На стене позади стола висела большая картина, изображающая высокую гору.

Летящий снег, буран.

Желудок жгло, но фон Квист все-таки налил еще неразбавленного виски и протянул бутылку Вигго Дюреру. Тот покачал головой.

Фон Квист поднял стакан, осторожно пригубил, наслаждаясь крепким дымным ароматом.

Встреча с Дюрером пока ничего не меняла ни к лучшему, ни к худшему. Дюрер признал, что знаком с Лундстрёмами более чем поверхностно.

Его покойная ныне супруга Генриетта и Аннет Лундстрём ходили в одну школу и поддерживали отношения после выпуска, и обе семьи все эти годы регулярно встречались, даже если получалось максимум два раза в год и с последней встречи проходило немало времени.

Десять лет назад Вигго с Генриеттой ездили на машине в Кристианстад, где надолго остались в гостях у Лундстрёмов, но единственное, что Вигго мог рассказать о той поездке, – это что дочь Лундстрёмов, Линнея, была беспокойной и доставляла много хлопот.

А в остальном они отлично провели время.

Мужчины целыми днями играли в гольф, и жены к их приходу всегда успевали накрыть на стол.

– В последний раз мы виделись на похоронах Генриетты. – Вигго Дюрер пожевал губами. – После этого я никак не контактировал с ними. А теперь и Карл умер…

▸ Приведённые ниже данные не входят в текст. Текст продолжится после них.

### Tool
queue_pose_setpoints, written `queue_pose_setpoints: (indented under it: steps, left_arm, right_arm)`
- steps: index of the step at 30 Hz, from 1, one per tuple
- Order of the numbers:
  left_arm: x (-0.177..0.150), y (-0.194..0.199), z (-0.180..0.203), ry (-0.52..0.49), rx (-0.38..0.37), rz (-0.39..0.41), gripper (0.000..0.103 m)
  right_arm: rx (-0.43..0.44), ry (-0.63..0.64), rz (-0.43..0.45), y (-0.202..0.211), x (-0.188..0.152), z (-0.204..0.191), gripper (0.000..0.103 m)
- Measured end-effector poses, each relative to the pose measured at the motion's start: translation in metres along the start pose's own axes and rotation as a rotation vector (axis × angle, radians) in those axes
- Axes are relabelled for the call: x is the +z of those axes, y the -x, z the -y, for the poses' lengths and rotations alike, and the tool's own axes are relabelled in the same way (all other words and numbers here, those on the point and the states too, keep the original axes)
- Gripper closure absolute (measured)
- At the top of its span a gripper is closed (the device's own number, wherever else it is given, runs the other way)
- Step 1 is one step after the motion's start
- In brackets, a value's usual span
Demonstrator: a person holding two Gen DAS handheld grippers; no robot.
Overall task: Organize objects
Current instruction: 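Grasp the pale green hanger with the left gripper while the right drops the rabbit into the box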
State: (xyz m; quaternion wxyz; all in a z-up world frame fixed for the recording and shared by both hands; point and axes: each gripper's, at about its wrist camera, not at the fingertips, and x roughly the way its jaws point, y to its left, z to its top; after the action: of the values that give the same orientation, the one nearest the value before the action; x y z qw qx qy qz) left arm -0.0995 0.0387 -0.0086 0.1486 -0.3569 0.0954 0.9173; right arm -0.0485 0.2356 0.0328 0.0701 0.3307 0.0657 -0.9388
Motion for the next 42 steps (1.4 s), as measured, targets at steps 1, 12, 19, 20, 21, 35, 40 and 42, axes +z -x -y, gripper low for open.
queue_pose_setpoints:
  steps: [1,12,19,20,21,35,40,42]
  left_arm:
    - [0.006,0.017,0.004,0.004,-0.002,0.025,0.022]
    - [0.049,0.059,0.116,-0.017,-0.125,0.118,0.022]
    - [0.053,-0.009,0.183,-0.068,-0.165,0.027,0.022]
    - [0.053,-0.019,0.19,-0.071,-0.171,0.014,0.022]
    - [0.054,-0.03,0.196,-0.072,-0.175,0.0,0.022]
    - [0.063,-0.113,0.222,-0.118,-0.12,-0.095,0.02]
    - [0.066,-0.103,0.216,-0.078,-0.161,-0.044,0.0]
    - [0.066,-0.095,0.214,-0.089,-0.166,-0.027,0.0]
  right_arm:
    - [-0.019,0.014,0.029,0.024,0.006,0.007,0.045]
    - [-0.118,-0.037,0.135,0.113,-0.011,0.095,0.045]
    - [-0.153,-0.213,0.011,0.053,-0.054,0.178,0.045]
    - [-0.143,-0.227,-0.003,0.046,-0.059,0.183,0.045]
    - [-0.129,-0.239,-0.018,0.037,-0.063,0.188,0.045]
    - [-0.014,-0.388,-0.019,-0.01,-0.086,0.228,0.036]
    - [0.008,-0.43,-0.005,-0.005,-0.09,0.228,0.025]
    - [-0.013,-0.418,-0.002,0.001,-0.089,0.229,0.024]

– Вигго… – перебил его прокурор Кеннет фон Квист с глубоким вздохом. – Мы давно знаем друг друга, и я всегда был на твоей стороне – так же, как ты всегда оказывался рядом, когда мне требовалась твоя помощь.

– Именно, – кивнул Дюрер.

– Но сейчас я не знаю, смогу ли помочь тебе. И даже не знаю, хочу ли.

– В каком это смысле? – Дюрер непонимающе посмотрел на приятеля.

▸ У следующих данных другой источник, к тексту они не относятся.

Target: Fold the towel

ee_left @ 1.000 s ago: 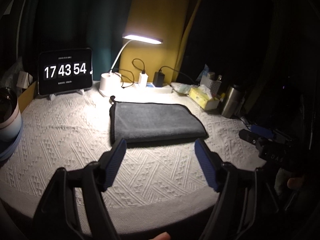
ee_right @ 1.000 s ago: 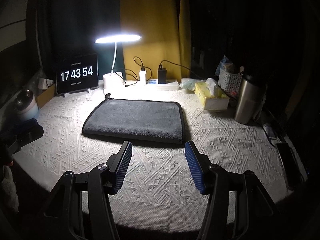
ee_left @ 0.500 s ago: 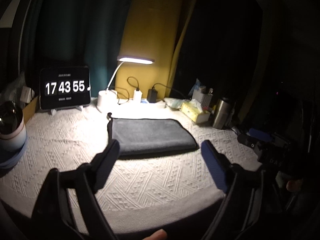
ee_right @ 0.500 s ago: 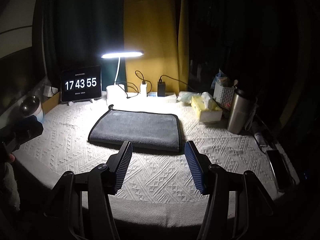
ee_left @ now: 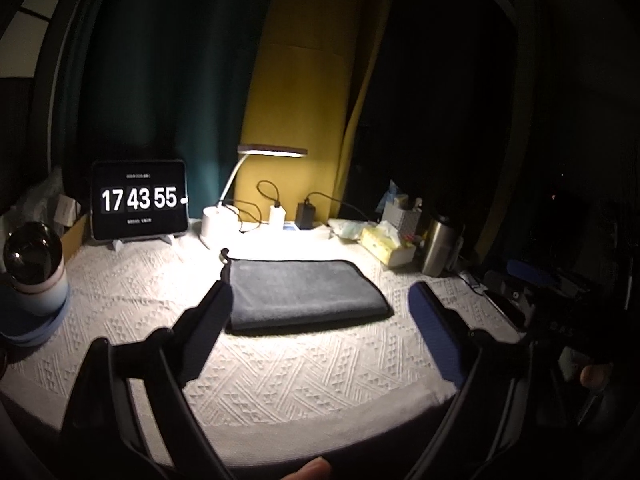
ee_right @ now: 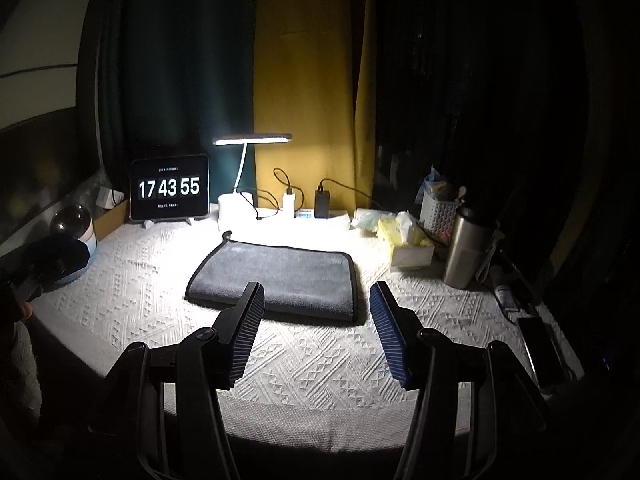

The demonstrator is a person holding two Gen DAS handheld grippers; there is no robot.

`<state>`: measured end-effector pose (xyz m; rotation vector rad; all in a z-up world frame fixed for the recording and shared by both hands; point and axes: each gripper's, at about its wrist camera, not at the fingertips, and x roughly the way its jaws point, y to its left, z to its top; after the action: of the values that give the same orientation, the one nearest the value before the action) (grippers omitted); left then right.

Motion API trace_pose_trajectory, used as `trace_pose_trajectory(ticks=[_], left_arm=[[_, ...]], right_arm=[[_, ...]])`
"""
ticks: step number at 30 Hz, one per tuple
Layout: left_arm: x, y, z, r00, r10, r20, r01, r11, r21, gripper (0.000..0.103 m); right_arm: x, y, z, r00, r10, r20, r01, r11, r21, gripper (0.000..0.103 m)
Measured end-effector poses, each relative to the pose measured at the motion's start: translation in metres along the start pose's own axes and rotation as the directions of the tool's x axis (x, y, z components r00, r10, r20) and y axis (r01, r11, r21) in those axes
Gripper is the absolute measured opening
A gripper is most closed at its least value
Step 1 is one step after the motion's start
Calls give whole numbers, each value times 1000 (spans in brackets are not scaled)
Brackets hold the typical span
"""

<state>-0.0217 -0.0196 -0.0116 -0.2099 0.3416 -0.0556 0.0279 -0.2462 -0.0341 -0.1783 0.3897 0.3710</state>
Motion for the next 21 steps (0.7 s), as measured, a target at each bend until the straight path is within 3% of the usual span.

– На днях я беседовал с одним психологом, потому что, как выяснилось, Карл принимал сильнодействующие препараты, когда признался, что насиловал Линнею.

– Да, жуткая была история. – Дюрер передернулся и не слишком убедительно изобразил отвращение. – Но я-то здесь при чем?

– София Цеттерлунд – психолог, которая говорила с Карлом, – уверена, что медикаменты не повлияли на его сознание, к тому же дочь подтверждает его рассказ. Кстати, она тоже проходит терапию у Софии Цеттерлунд.

– Что-что? Девочка ходит на терапию? – изумился Дюрер. – Но я думал, что Аннет… – Он замолчал, и фон Квист уцепился за его замешательство.

– Так что с Аннет?

У Дюрера забегали глаза.

– Н-ничего. Я только думал, что теперь, когда все закончилось, им стало полегче. Кстати, разве дело против Карла не закрыли после его смерти?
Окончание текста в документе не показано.